The writer explained that thanks to the scheme to grant workers leave, the wave of high unemployment rates has not hit us yet, but we will witness it this fall when it is canceled, with the addition of several million unemployed people, and the economy will shrink by 20%.

But not only the economy, and the number of deaths from Covid-19 may have decreased to a few dozen per week, but real human misery has not yet appeared, which will be reflected in the harmful health effects of long-term unemployment, and the death toll from cancer and other health conditions. It went undiagnosed and untreated during the lockdown, as well as the cost of the UK being a poorer country than it was.

Last month, the Ministry of Health and Social Care published an analysis of the cost of Covid-19 and the lockdown, in which it stated that the closure will ultimately cost more years of a person's life than the disease itself, and if you think that the past ten years have represented an era of austerity, it is in fact not comparable to what is to come.

Lockdown measures will ultimately cost more years of a person's life than the disease itself (Al Jazeera)

Financial deficit

According to estimates by the Office of Budget Responsibility, this year the fiscal deficit will reach more than 300 billion pounds sterling, an amount more than twice the withdrawal fees left by Gordon Brown - the former Prime Minister of Britain - after the economic crisis of 2008-2009, which was seen as A major obstacle the country faced at that time.

And if interest rates were to miraculously remain at zero, or even just below zero, then surely it can continue that way. But it will not take much of a rise in interest rates for the cost of servicing the government’s debt to become a heavy burden, which calls for deep cuts in public spending.

Printing of money will be the government's way out of the financial crisis. While governments can print money, they cannot print resources, and we will return to our situation in the 1970s when the cost of living was sometimes rising by 30% per year.

The fiscal deficit this year will reach more than 300 billion pounds (Reuters)

Health or the economy?

How can a government that has led to the deepest recession ever, and whose efforts to address the epidemic have failed in so many areas, have so little support since the last elections?

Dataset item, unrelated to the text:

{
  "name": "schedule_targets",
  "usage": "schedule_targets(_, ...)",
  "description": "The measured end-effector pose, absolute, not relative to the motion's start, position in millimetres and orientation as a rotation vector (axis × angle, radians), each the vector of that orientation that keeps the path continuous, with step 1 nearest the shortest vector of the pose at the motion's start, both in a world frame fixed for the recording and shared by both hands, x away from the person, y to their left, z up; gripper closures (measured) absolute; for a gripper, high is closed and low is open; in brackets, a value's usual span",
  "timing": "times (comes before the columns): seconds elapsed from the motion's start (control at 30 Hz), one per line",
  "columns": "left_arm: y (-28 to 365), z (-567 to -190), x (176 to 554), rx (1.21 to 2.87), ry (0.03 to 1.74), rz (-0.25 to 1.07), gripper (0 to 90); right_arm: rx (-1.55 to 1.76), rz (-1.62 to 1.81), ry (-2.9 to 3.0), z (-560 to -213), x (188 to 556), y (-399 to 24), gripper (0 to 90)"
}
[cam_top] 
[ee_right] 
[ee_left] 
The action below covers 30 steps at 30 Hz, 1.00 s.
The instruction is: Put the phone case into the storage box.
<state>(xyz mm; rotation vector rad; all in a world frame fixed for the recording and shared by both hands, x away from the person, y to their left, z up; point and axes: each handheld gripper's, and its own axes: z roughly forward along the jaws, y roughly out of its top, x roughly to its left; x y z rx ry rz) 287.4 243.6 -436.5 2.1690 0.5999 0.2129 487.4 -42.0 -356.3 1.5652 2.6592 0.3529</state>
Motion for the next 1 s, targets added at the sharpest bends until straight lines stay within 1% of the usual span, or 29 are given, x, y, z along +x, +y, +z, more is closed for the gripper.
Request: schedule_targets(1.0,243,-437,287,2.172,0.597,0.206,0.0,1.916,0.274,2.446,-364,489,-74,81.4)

Recently, Prime Minister Boris Johnson was attributed to a comment in which he said that he would never have guessed how easy it would be to take away people's freedoms, nor how difficult it would be to restore them. A large portion of the population does not care about the deprivation or the economic damage caused by the closure, but rather is concerned only with reducing the number of new infections and the number of deaths Daily, and everything else can wait.

There is a phrase we used to hear a lot at the beginning of this crisis and it is still the prevailing belief of many Britons: “Life is more important than money,” but the truth is that the two are interconnected, and that an economic disaster is like disease, costing lives, and with the continuation of the second wave it seems that it will be overlooked. About everything.

This situation will continue as long as the rescue plans continue, and as long as the state is still able to spend, the economic decline will remain an abstract idea, and as long as the Treasury Department can maintain the illusion that the actual unemployed still have jobs that they might one day return to, many Voters will still be preoccupied with disease, but a false depression is coming to an end, and soon after we will be in the midst of a real painful crisis.